Faz um ano que faleceu Goffredo da Silva Telles, professor catedrático de introdução à ciência do direito da Faculdade de Direito da USP. Faz um ano que a morte privou gerações de alunos de seu convívio.

Com a morte, a estampa da vida se imprime na memória. Não a memória de fatos. Essa é estampa que se esmaece com o tempo. Mas a memória da força de uma convivência, um retrato que não se apaga.

“É da natureza do cérebro humano sentir dentro de estruturas, e perceber a parte dentro do todo e o todo dentro de um todo maior”, dizia ele. Essa preocupação primária com o todo sempre conformou o raciocínio vivo, didaticamente forte de Goffredo.
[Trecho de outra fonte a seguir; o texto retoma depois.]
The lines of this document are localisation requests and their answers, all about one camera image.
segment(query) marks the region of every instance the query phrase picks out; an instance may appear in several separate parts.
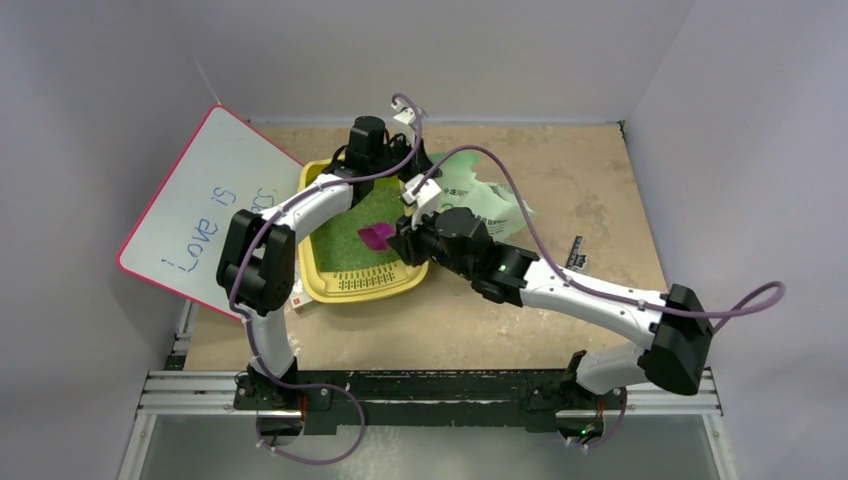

Talvez daí derivasse o encanto reconhecido de suas aulas, aquela sensação envolvente de um espetáculo sem falhas, onde tudo se fechava e se completava, e que arrebatava o aluno que o ouvia, inspirando certeza, segurança e paz.

Daí a razão de sua iniciação à ciência do direito (de conteúdo conhecido de gerações de alunos) ocupar-se inicialmente com uma teoria do ser para depois ali inserir o direito e este dentro da ética etc.

Daí sua ocupação com a lógica, expressão da ordem, numa obra que se chamou “Tratado da Consequência”. Daí o requinte da análise, marcante e pessoal, do seu magistral e provocativo livro “O Direito Quântico”.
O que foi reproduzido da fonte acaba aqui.